The Enron fraud is a big, messy and totally fascinating story about corporate malfeasance of nearly every imaginable type. The Enron email and financial datasets are also big, messy treasure troves of information, which become much more useful once you know your way around them a bit. We’ve combined the email and finance data into a single dataset, which you’ll explore in this mini-project.

#!/usr/bin/python

""" 
    Starter code for exploring the Enron dataset (emails + finances);
    loads up the dataset (pickled dict of dicts).

    The dataset has the form:
    enron_data["LASTNAME FIRSTNAME MIDDLEINITIAL"] = { features_dict }

    {features_dict} is a dictionary of features associated with that person.
    You should explore features_dict as part of the mini-project,
    but here's an example to get you started:

    enron_data["SKILLING JEFFREY K"]["bonus"] = 5600000
    
"""

In [1]:
import pickle

In [2]:
enron_data = pickle.load(open("../final_project/final_project_dataset.pkl", "r"))

The aggregated Enron email + financial dataset is stored in a dictionary, where each key in the dictionary is a person’s name and the value is a dictionary containing all the features of that person.
The email + finance (E+F) data dictionary is stored as a pickle file, which is a handy way to store and load python objects directly. Use datasets_questions/explore_enron_data.py to load the dataset.
How many data points (people) are in the dataset?

In [12]:
print 'people = %s' % len(enron_data)

people = 146


For each person, how many features are available?

In [14]:
print 'features = %s' % len(enron_data[enron_data.keys()[0]])

features = 21


The “poi” feature records whether the person is a person of interest, according to our definition. How many POIs are there in the E+F dataset?

In [42]:
print 'poi\'s in dataset = %s' % sum(1 for _,v in enron_data.iteritems() if v['poi'] == True)

poi's in dataset = 18


We compiled a list of all POI names (in ../final_project/poi_names.txt) and associated email addresses (in ../final_project/poi_email_addresses.py).
How many POI’s were there total? (Use the names file, not the email addresses, since many folks have more than one address and a few didn’t work for Enron, so we don’t have their emails.)

In [46]:
f = open('../final_project/poi_names.txt','r')
print 'poi\'s names = %s' % sum(1 for line in f.readlines()[1:] if line.rstrip())
f.close()

poi's names = 35


As you can see, we have many of the POIs in our E+F dataset, but not all of them.
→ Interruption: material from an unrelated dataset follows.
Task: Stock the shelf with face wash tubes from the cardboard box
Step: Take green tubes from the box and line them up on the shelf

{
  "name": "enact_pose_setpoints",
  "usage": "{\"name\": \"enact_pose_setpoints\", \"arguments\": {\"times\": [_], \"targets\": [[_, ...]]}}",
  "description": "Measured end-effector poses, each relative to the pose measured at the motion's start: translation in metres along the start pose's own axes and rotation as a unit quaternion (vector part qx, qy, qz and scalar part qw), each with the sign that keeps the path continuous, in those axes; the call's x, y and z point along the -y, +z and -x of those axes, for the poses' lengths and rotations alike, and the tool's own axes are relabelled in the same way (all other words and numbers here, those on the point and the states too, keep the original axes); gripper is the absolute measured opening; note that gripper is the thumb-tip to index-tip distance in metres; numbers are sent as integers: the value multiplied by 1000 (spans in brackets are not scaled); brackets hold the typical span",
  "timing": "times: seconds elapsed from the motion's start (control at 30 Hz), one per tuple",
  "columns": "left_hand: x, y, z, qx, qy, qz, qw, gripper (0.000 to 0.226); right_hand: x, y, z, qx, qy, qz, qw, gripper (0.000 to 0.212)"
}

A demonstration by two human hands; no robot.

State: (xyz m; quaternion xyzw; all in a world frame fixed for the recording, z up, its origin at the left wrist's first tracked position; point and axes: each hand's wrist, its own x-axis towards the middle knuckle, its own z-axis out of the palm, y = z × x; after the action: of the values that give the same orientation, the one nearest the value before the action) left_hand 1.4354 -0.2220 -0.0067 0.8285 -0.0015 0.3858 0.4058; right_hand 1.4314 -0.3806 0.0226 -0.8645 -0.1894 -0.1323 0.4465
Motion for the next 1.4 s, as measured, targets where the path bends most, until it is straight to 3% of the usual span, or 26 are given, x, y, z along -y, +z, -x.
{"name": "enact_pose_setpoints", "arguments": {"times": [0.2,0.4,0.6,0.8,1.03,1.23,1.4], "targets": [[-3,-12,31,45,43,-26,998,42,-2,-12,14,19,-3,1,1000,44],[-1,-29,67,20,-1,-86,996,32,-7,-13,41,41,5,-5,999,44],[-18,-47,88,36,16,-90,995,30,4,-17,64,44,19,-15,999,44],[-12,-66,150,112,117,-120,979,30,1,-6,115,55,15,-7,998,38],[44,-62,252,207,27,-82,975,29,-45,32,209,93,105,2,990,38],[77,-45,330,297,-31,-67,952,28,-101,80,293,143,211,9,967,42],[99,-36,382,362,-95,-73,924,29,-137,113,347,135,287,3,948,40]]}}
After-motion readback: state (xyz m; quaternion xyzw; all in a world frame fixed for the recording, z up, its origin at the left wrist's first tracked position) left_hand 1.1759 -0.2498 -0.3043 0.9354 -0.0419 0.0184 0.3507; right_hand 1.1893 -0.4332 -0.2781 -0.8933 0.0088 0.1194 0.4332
Why is that a potential problem?
We will return to this later to explain how a POI could end up not being in the Enron E+F dataset, so you fully understand the issue before moving on.
Like any dict of dicts, individual people/features can be accessed like so:
enron_data["LASTNAME FIRSTNAME"]["feature_name"]
or, sometimes 
enron_data["LASTNAME FIRSTNAME MIDDLEINITIAL"]["feature_name"]
What is the total value of the stock belonging to James Prentice?

In [52]:
print 'total value of the stock belonging to James Prentice = %s' % enron_data['PRENTICE JAMES']['total_stock_value']

total value of the stock belonging to James Prentice = 1095040


Like any dict of dicts, individual people/features can be accessed like so:
enron_data["LASTNAME FIRSTNAME"]["feature_name"]
How many email messages do we have from Wesley Colwell to persons of interest?

In [54]:
print 'email messages from Wesley Colwell to persons of interest = %s' % enron_data['COLWELL WESLEY']['from_this_person_to_poi']

email messages from Wesley Colwell to persons of interest = 11


Like any dict of dicts, individual people/features can be accessed like so:
enron_data["LASTNAME FIRSTNAME"]["feature_name"]
What’s the value of stock options exercised by Jeffrey Skilling?

In [59]:
print 'value of stock options exercised by Jeffrey Skilling = %s' % enron_data['SKILLING JEFFREY K']['exercised_stock_options']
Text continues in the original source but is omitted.